My first stop was a house party in the tony suburb of ­Winchester, where several couples dutifully watched an Obama-supplied campaign video. Host Mary Hart, an art professor in her 50s, said that Obama and his website made her “open my house to strangers and really get something going.” She added, “I’m e-mailing people I haven’t seen in 20 years. We have this tremendous ability to use this technology to network with people. Why don’t we use it?”

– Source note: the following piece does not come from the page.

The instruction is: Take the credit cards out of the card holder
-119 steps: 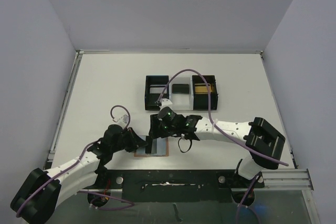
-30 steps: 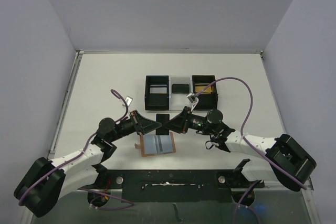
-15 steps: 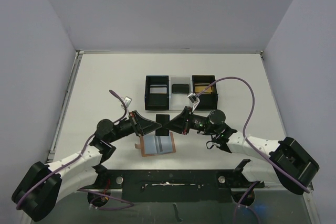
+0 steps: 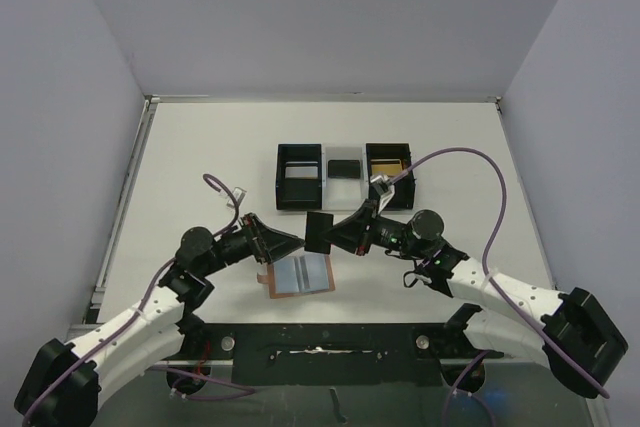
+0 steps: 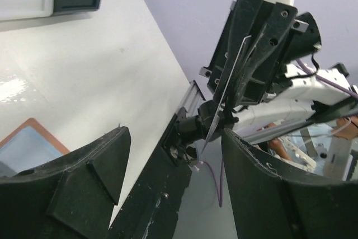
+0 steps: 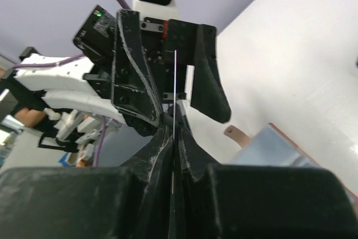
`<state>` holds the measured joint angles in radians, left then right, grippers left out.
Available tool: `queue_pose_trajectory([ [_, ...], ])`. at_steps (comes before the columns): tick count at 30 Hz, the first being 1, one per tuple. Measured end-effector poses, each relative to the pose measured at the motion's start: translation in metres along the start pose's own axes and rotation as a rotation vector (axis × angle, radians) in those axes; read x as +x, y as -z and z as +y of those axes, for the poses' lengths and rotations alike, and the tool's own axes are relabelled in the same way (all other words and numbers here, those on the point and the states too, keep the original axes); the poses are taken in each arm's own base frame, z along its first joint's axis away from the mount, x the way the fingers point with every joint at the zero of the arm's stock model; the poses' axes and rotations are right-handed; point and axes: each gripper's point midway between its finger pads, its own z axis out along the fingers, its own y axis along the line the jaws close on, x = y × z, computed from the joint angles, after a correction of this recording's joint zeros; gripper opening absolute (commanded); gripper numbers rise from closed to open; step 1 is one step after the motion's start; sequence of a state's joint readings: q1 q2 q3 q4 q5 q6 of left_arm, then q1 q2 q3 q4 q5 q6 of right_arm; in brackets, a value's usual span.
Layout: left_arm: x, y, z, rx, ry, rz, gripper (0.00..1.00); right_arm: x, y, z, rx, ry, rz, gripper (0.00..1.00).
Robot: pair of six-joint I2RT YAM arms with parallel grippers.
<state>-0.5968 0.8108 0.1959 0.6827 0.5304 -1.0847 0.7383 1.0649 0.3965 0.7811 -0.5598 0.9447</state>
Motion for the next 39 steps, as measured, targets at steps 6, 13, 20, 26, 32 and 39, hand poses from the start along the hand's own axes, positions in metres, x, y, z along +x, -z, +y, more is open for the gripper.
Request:
queue_pose_trajectory([
  [6, -0.019, 0.005, 0.015, -0.187, -0.090, -0.049, 0.67, -0.008, 0.013, -0.028, 0.198, 0.079, -0.027, 0.00],
  [13, -0.055, 0.025, 0.019, -0.412, -0.232, -0.130, 0.69, -0.048, 0.031, -0.065, 0.517, 0.338, -0.072, 0.00],
  [20, -0.069, 0.053, 0.047, -0.664, -0.289, -0.152, 0.70, -0.086, 0.052, -0.125, 0.906, 0.739, 0.047, 0.00],
  [26, -0.073, 0.067, 0.066, -0.802, -0.339, -0.130, 0.71, -0.092, 0.047, -0.170, 1.025, 1.033, 0.328, 0.00],
  [32, -0.065, 0.074, 0.083, -0.883, -0.353, -0.053, 0.71, -0.105, 0.029, -0.192, 1.017, 1.237, 0.514, 0.00],
  [39, -0.070, 0.074, 0.079, -0.882, -0.379, -0.058, 0.72, -0.107, 0.014, -0.223, 0.957, 1.281, 0.619, 0.00],
])
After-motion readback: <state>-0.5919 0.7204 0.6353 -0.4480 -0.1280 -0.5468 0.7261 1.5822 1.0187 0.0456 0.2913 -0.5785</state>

Next stop was a lawn party in the Boston neighborhood of Roxbury, whose organizer, Sachielle Samedi, 34, wore a button that said “Hot Chicks Dig Obama.” She said that support for the Obama candidacy drew neighbors together. At the party, Wayne Dudley, a retired history professor, met a kindred spirit: Brian Murdoch, a 54-year-old Episcopal priest. The two men buttonholed me for several minutes; Dudley predicted that Obama would bring about “a new world order centered on people of integrity.” Murdoch nodded vigorously. It was a fine MyBO moment.

My evening ended at a packed post-collegiate party in a Somerville walk-up apartment. Host Rebecca Herst, a 23-year-old program assistant with the Jewish Organizing Initiative, said that MyBO–unlike Facebook–allowed her to quickly upload her entire Gmail address book, grafting her network onto Obama’s. “It will be interesting to see what develops after this party, because now I’m connected to all these people,” she shouted over the growing din. Two beery young men, heading for the exits, handed her two checks for $20. Herst tucked the checks into her back pocket.

David Talbot is Technology Review’s chief correspondent.